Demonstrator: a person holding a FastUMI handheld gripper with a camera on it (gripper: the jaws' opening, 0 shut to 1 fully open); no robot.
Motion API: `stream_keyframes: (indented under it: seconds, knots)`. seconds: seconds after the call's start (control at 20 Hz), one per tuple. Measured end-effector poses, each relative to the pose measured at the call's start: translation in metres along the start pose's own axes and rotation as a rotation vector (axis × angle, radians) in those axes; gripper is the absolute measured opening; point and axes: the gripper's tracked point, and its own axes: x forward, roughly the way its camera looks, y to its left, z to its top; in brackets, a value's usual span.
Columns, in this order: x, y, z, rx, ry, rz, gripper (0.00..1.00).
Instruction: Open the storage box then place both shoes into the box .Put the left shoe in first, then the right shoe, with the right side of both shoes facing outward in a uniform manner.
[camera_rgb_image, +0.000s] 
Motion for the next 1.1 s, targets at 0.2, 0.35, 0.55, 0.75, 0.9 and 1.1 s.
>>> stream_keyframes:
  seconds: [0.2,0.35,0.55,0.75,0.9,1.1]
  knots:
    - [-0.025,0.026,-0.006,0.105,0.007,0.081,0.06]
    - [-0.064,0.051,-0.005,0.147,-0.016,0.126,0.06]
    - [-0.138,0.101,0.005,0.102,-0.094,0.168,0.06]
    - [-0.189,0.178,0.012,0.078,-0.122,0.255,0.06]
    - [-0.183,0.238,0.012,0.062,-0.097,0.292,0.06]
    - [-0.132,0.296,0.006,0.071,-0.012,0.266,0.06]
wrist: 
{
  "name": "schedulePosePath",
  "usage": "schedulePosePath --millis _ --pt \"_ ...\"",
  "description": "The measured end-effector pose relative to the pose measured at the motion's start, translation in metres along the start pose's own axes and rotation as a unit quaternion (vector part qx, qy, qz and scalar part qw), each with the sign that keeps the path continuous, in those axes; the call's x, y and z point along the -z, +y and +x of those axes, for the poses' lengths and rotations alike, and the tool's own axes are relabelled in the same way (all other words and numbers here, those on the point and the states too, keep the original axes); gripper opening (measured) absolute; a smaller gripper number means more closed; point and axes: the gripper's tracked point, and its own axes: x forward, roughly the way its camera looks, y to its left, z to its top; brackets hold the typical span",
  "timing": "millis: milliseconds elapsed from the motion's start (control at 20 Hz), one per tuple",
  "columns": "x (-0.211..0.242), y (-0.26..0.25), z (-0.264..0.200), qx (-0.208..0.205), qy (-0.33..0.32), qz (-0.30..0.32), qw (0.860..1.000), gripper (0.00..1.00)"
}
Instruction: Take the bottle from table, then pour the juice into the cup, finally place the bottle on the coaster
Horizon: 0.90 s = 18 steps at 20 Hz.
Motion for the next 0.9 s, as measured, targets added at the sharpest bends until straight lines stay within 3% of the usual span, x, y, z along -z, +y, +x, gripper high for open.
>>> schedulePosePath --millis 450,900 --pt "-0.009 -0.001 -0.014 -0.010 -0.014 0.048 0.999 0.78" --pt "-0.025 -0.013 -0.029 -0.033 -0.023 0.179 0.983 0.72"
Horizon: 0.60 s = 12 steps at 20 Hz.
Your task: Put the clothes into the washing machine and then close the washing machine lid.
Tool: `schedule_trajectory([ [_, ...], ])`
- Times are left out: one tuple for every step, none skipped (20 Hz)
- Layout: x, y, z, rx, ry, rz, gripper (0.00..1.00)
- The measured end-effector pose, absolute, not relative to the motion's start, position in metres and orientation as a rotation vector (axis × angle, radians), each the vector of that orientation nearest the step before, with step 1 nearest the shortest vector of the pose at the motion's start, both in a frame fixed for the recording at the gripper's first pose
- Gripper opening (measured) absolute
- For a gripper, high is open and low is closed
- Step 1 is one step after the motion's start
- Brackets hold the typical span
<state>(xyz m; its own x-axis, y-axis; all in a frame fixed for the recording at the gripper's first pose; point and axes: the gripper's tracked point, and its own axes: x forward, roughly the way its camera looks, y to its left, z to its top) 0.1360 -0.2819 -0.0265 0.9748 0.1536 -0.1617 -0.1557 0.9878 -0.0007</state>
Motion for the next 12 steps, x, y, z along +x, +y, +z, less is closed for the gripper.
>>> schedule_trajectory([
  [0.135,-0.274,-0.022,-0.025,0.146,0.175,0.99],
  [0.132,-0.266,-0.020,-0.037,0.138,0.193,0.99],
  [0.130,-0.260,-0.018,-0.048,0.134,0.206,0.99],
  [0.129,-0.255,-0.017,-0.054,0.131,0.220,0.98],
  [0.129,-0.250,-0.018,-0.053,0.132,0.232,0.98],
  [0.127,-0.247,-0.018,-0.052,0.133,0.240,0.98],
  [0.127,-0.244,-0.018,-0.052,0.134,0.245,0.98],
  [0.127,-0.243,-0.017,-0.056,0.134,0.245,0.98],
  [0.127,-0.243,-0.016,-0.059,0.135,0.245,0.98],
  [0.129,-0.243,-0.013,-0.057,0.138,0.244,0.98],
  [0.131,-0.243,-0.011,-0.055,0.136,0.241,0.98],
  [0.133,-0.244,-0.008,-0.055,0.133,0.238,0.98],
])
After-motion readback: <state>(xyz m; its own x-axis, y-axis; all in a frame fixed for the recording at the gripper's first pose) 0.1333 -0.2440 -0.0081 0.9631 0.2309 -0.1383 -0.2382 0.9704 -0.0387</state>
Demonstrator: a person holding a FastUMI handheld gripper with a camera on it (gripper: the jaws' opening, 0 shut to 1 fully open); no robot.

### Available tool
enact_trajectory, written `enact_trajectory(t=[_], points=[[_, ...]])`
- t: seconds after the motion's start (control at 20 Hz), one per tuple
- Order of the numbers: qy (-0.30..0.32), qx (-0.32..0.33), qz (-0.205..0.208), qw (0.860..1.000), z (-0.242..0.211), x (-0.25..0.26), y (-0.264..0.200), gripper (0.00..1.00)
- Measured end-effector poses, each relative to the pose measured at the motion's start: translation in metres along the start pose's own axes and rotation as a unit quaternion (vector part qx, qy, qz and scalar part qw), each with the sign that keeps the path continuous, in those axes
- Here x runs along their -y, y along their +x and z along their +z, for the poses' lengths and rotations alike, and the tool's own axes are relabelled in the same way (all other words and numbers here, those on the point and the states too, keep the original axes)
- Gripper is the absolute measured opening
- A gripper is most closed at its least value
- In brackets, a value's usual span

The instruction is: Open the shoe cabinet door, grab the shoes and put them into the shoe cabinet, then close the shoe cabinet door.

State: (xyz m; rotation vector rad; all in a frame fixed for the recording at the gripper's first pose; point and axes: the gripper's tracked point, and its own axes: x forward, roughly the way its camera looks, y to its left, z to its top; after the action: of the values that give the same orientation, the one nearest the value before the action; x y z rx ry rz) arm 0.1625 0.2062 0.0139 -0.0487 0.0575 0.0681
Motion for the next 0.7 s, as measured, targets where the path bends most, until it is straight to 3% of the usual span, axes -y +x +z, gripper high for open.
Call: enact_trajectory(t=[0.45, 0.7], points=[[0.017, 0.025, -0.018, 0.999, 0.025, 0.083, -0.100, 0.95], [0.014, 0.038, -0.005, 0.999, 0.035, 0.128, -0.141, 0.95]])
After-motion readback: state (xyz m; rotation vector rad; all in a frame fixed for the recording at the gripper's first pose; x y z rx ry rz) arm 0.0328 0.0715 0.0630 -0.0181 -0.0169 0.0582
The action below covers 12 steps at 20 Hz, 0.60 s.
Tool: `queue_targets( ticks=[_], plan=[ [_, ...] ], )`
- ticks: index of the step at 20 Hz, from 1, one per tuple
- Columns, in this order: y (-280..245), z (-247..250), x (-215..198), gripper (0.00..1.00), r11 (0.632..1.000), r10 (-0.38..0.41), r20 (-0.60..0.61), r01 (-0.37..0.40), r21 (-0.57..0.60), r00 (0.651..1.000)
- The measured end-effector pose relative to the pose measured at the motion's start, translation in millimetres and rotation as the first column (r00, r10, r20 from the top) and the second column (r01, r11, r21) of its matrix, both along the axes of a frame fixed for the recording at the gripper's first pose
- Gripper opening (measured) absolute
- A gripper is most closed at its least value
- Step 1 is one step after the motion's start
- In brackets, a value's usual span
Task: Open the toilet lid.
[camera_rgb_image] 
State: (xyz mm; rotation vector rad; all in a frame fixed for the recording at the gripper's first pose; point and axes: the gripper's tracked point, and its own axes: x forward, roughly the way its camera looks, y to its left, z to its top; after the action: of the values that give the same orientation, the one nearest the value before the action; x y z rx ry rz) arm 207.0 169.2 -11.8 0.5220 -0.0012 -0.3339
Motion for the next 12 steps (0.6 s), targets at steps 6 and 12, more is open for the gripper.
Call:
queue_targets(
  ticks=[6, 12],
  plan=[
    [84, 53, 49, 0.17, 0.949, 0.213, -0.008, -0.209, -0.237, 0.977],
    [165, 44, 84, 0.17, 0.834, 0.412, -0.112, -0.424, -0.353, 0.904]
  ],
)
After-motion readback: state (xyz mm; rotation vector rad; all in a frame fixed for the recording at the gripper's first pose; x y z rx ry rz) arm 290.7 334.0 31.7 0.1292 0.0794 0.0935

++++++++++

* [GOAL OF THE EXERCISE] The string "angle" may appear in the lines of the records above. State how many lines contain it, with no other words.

* [RESULT OF THE TASK] 2